Evelyn Hill

Personal information
- Full name: Evelyn Vernon Llewellyn Hill
- Born: 18 April 1907 Cyntwell, Cardiff, Wales
- Died: 25 October 1953 (aged 46) Weston-super-Mare, Somerset, England
- Batting: Right-handed
- Bowling: Right-arm fast
- Role: Bowler
- Relations: Father Vernon, brother Mervyn

Domestic team information
- 1926–1929: Somerset
- First-class debut: 8 May 1926 Somerset v Worcestershire
- Last First-class: 26 July 1929 Somerset v Nottinghamshire

Career statistics
| Competition | First-class |
| Matches | 13 |
| Runs scored | 134 |
| Batting average | 16.75 |
| 100s/50s | –/– |
| Top score | 32 |
| Balls bowled | 1830 |
| Wickets | 33 |
| Bowling average | 32.03 |
| 5 wickets in innings | 2 |
| 10 wickets in match | – |
| Best bowling | 5/36 |
| Catches/stumpings | 9/– |
- Source: CricketArchive, 25 January 2011

= Evelyn Hill (cricketer) =

English cricketer (1907–1953)

Evelyn Vernon Llewellyn Hill (18 April 1907 – 25 October 1953) played first-class cricket for Somerset from 1926 to 1929. He was born at Cyntwell, Cardiff, Wales and died at Weston-super-Mare, Somerset.

==Family and background==
Evelyn Hill's father was the Somerset and Oxford University cricketer Vernon Hill, who had moved back to south Wales to practise as a lawyer in the late 1890s. Vernon Hill's own father, Sir Edward Stock Hill, had a career that similarly straddled the Severn Estuary, with business interests and his home in Cardiff, but acting as Member of Parliament for Bristol South from 1886 to 1900. Evelyn's older brother, Mervyn Hill, played cricket for Somerset, Glamorgan and Cambridge University between 1921 and 1932.

==Cricket career==
Hill was a lower-order right-handed batsman and a right-arm fast bowler. He was educated at Eton College where in 1925 he took seven Winchester College first-innings wickets for 53 runs and was, according to Wisden Cricketers' Almanack, the team's "greatest potential match-winner", though he was rated as inconsistent: "He does bowl fast and he does make the ball bounce, though as yet he lacks strength and stamina," it wrote, recommending that Oxford University take an interest in him when he went there after his school career was over. It is not clear whether Hill ever did go to Oxford: at the start of the 1926 cricket season, he was in the Somerset side for two matches, with a third in mid-June. In these matches he was more successful as a batsman than as a bowler. Against Middlesex at Lord's he made 32 of a last-wicket partnership of 59 with George Hunt and this was to be his highest first-class score. And in the June game he almost matched this by hitting an unbeaten 30 against Hampshire.

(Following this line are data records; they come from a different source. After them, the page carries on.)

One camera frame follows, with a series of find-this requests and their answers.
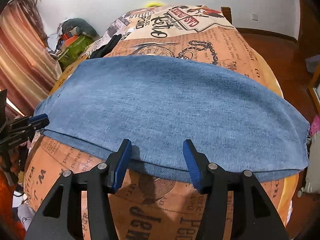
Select pile of white clothes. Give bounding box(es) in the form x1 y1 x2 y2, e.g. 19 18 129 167
47 17 66 55

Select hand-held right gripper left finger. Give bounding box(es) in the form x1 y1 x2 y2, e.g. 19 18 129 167
25 139 132 240

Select grey plastic bin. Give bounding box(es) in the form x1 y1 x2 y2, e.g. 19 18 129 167
305 55 320 73

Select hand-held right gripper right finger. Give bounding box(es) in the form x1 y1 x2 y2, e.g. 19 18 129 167
183 139 287 240

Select pink slipper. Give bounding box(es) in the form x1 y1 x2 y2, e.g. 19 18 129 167
309 115 320 137

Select wooden bedpost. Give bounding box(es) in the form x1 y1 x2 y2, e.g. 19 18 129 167
221 6 234 27

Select person's left forearm orange sleeve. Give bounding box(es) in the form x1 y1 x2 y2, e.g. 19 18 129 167
0 170 25 240

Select striped pink curtain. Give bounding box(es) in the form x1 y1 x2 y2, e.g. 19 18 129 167
0 0 63 118

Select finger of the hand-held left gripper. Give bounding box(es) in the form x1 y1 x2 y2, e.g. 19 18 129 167
32 119 50 132
28 114 48 125

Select black garment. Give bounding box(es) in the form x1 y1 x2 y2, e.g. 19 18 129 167
89 34 122 59

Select green patterned bag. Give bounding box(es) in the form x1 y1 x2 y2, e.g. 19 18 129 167
58 35 93 68

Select blue jeans pants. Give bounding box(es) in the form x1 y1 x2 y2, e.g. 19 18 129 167
33 56 310 183

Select orange box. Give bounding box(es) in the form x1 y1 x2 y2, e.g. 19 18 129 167
62 31 81 43

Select white storage box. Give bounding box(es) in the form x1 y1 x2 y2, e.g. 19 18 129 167
299 137 320 194

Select printed bed cover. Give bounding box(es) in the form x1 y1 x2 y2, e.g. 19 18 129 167
24 4 300 240

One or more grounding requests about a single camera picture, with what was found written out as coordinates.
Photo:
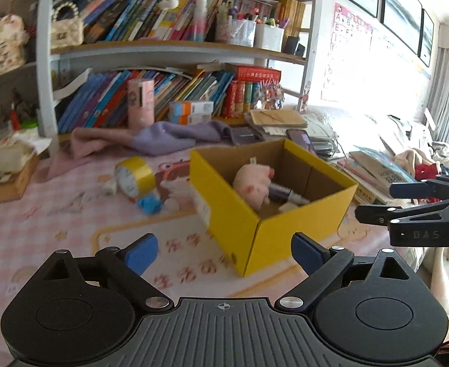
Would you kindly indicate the pink doll figure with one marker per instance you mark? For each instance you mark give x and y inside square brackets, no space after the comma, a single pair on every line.
[2,46]

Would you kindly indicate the dark purple notebook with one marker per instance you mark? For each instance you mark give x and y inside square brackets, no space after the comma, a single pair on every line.
[245,135]

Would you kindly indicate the small black holder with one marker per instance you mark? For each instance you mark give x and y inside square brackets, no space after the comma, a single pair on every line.
[294,46]

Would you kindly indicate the orange blue small box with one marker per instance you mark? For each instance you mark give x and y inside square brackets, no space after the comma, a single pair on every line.
[192,119]
[192,107]

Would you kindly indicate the white pen holder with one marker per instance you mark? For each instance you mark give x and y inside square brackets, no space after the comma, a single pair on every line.
[269,38]

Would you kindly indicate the alphabet wall poster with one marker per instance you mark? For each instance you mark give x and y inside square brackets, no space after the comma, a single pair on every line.
[346,53]

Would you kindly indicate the cartoon figure sticker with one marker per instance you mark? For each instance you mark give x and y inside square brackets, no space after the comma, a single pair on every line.
[304,97]

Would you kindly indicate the white spray bottle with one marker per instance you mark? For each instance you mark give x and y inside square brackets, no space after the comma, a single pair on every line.
[281,192]

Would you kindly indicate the stack of books and papers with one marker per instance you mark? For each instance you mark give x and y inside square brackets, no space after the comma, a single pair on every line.
[377,176]

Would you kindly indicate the pink phone box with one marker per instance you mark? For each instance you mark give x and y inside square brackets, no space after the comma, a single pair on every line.
[140,105]

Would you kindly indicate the pink pig plush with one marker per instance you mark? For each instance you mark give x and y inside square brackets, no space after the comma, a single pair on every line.
[251,185]

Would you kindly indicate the cream tissue pack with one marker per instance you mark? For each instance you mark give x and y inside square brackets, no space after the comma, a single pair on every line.
[14,153]

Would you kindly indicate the yellow tape roll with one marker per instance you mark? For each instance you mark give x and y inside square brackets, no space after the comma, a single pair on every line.
[142,172]

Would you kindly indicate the colourful shiny ornament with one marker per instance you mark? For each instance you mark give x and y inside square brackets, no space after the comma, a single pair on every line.
[269,97]

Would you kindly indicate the purple cloth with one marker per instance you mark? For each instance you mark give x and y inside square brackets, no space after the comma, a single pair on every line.
[178,135]

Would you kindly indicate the white charger plug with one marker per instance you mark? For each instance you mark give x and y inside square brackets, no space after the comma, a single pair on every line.
[287,207]

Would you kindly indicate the yellow cardboard box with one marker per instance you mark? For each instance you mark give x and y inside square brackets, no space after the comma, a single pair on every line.
[239,233]

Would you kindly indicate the pink checked tablecloth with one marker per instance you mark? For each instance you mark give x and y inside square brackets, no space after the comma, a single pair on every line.
[56,218]

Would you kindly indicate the wooden tissue box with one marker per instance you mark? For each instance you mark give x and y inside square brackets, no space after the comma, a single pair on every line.
[6,187]

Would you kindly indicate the white bookshelf frame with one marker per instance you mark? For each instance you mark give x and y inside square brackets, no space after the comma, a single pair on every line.
[46,65]

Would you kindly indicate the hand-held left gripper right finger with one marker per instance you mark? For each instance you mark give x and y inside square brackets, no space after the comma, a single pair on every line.
[308,254]

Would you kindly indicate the red thick dictionary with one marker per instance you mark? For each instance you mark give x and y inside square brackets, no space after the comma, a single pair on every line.
[257,73]

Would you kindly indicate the small white adapter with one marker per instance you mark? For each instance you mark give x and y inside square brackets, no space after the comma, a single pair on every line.
[110,186]

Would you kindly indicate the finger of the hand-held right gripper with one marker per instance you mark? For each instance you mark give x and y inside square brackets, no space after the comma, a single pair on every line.
[377,214]
[411,190]

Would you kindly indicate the smartphone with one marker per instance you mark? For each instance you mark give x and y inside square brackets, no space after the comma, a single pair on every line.
[301,141]

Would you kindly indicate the brown envelope stack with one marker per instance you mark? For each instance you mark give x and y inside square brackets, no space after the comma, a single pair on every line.
[278,120]

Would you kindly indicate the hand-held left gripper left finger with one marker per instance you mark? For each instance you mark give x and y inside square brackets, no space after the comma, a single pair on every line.
[142,254]

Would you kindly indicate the small blue toy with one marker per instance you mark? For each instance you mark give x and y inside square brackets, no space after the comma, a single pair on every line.
[149,204]

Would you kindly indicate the clear pen holder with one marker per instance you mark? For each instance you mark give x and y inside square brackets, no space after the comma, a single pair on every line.
[236,30]

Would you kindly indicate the white quilted bag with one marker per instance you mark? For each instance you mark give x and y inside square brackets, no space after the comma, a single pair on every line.
[66,30]

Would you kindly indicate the row of colourful books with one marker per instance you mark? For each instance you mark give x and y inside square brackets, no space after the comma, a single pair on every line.
[102,99]
[140,11]

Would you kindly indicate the red upright book set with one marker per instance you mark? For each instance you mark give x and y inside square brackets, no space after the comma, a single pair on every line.
[236,99]

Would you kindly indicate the white plastic stool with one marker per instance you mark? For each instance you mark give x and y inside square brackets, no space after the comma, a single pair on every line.
[448,286]

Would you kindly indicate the cream cloth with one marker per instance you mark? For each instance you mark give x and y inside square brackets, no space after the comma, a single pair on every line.
[411,158]

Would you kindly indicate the red cloth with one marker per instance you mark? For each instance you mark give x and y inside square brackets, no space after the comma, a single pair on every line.
[427,171]

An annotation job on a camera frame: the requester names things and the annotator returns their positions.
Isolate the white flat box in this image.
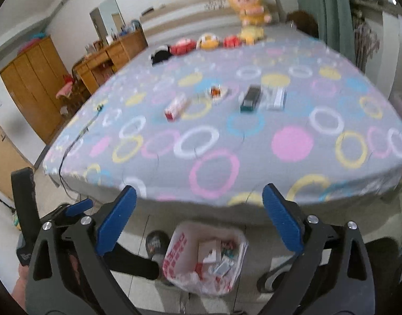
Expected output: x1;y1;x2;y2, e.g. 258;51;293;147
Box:
266;87;287;111

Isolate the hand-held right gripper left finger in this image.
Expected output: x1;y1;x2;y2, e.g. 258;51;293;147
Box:
25;185;140;315

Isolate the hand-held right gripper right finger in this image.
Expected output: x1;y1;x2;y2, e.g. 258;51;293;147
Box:
258;183;375;315

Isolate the black slipper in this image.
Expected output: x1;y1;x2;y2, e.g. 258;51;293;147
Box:
256;262;295;295
145;230;176;286

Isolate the small red plush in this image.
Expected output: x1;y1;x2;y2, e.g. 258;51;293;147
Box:
223;34;243;48

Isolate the blue and white small carton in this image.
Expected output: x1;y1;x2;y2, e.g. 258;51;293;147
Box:
211;258;236;277

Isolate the yellow and white plush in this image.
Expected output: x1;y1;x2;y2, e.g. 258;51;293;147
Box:
196;32;220;51

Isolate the person's left hand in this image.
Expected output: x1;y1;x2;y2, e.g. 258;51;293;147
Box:
10;262;34;311

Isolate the red and white box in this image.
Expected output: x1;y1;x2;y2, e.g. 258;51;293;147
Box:
164;93;192;122

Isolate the green curtain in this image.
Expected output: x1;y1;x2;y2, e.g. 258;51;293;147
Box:
291;0;356;65

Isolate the wooden wardrobe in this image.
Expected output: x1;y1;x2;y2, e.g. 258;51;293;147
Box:
0;35;74;145

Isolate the bed with circle-print sheet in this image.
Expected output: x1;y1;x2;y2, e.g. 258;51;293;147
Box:
43;23;402;228

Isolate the large red plush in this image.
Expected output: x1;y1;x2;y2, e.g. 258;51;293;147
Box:
170;38;197;56

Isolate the wall mirror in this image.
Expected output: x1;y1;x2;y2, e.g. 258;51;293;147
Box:
90;0;124;39

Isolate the brown plush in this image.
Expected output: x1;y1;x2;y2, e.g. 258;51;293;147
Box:
286;10;320;39

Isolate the pink bundle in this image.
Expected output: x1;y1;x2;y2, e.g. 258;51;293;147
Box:
17;32;46;55

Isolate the dark teal box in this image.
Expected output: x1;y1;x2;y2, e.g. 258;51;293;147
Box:
239;85;262;112

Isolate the pink cloth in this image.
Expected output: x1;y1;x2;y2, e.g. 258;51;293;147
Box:
55;75;77;101

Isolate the white moulded box tray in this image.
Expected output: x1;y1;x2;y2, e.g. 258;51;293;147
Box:
197;240;221;264

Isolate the wooden headboard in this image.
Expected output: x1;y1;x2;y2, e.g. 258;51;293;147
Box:
139;0;281;39

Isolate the yellow duck plush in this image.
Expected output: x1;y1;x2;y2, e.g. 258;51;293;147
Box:
238;25;267;45

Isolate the black cable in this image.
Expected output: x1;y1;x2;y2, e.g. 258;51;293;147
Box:
57;103;105;191

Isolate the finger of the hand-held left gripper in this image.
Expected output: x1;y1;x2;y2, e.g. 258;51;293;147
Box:
40;198;94;228
11;167;36;237

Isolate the wooden desk with drawers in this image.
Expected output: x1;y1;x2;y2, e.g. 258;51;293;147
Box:
72;28;149;96

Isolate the white and orange packet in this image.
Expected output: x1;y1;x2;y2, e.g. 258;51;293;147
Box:
206;85;231;101

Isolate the bin with white plastic bag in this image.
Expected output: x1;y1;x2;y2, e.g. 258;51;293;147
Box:
162;221;249;297

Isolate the black and white plush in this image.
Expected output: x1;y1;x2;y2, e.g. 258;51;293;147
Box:
150;45;174;65

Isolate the large yellow plush in bag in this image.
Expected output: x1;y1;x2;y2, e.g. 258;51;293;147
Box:
228;0;273;27

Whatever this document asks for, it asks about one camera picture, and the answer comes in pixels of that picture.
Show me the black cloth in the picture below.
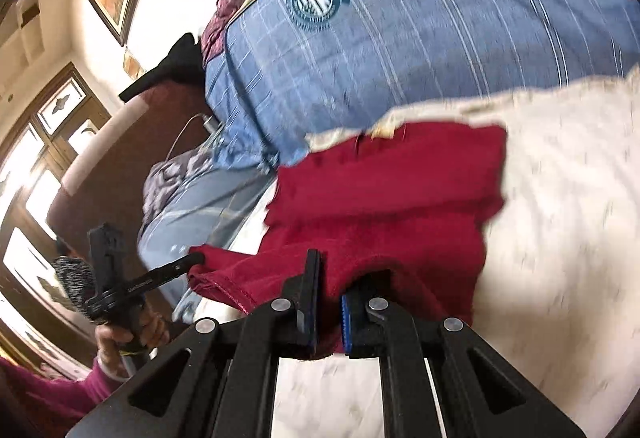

Early in 1927, Hill joined the Territorial Army, where his induction record as a second lieutenant mentions his previous service only in terms of his membership of the officer training corps at Eton, suggesting he had not gone to Oxford University. In the 1927 cricket season, Hill played three further matches for Somerset and in the second of these, against Derbyshire at Taunton he finally made an impression as a bowler, taking four wickets for 98 runs in Derbyshire's first innings. He then improved on this in 1928, his best season, by taking five Worcestershire wickets for 36 in the match at Stourbridge, the best return of his career. In his next Somerset match, against Surrey at Taunton, Hill took five for 85 in Surrey's first innings. But just a week later he broke down in the match against Sussex at Hove. He returned for one final first-class match in 1929 but was not successful.

==Military career==
Hill joined the Territorial Army's Somerset Light Infantry unit and was promoted from second lieutenant to full lieutenant in February 1930. He resigned his commission in 1933. He returned to his rank as a lieutenant on the outbreak of the Second World War in September 1939. By the time he next relinquished his commission in September 1952, he had reached the rank of Major (Honorary Lieutenant-Colonel) and was allowed to keep the rank of lieutenant-colonel in retirement.